Far more important than size to me is performance. This is where all the lack of features becomes a feature in itself. I’ve been using GHC for a long time, and I started to get a frustrated with the compile times. This blog runs on Hakyll, and every time I push a new commit, the CD build takes ~40 minutes (my CD provider doesn’t cache builds).
I don’t mean to put down the work of GHC maintainers at all. It’s an incredible compiler with a lot of high impact benefits and it’s stuck around where other Haskell98 or Haskell2010 compilers haven’t, but being the only viable Haskell compiler around, it also has to work for a broad range of usecases. Advanced type system features of GHC may affect compile times despite not being active for a given project.

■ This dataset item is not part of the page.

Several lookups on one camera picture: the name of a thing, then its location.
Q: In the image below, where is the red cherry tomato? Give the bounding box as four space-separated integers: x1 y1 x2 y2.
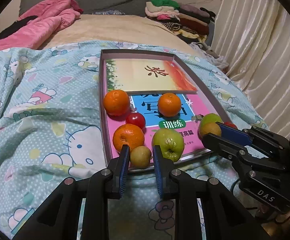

I’ve even gone as far as to learn OCaml for its fast compilation times, despite having avoided it for a long time due to its off-putting (to me) syntax; after a little while, my eyes got used to the syntax, but snappiness in software is always a priority for me. Alas, OCaml doesn’t mandate a pure functional style (though it does encourage it). Of course, even Haskell has escape hatches like unsafePerformIO
, but it goes much further than OCaml to discourage their use (such as having main
be a pure description of an impure program built up with pure functions).
Runtime
Since mira
is interpreted, there’s no native code output to measure the performance or size of, so build performance and runtime performance are essentially the same.
However, mira
comes with a runtime, and so does GHC. GHC comes with an amazing green threads implementation and STM, to name just a couple of genuinely widely useful features, which can have a noticeable impact on GHC’s startup times.
It may sound silly to care about a ~300ms startup time when using runhaskell
, for example (which is what you want when you’re writing scripts), but I feel it, and snappiness isn’t just a problem for hello world in Haskell. I’ve already mentioned that this blog running on Hakyll takes ~30–40 minutes for the CD build to publish a post (although an installation of LaTeX is involved in that to build my CV, before that, the blog took even longer to build; ~55 minutes, in fact).
The culture around Haskell doesn’t seem to care enough about snappiness to make it a priority. That’s perfectly fine, of course, it’s just not for me. I can live with it in larger projects, using tools like ghcid
or stack build --fast
, but for small scripts, it’s subjectively painful for me. Even for larger projects, where ghcid
or stack build --fast
are a big help, they only help so much.
Writing small purely functional scripts is a big reason I wanted to try Miranda — small scripts I could put into my home bin
directory for dotfiles glue and so on. In this context, startup time matters more than usual. I think pure functional programming lends itself well to scripting, but for the life of me, I can’t figure out a practical way to do it with today’s languages and tooling.
In the end, what I was looking for in Miranda was a pure functional programming language that I could use for scripting. From what little I’ve used Miranda, it hits the scriptability criterion, but not the pure functional criterion.
I can’t say I was expecting much. Even if it had been pure, a main :: [Request] -> [Response]
would’ve been a massive pain in the ass. That said, I was hoping to be pleasantly surprised.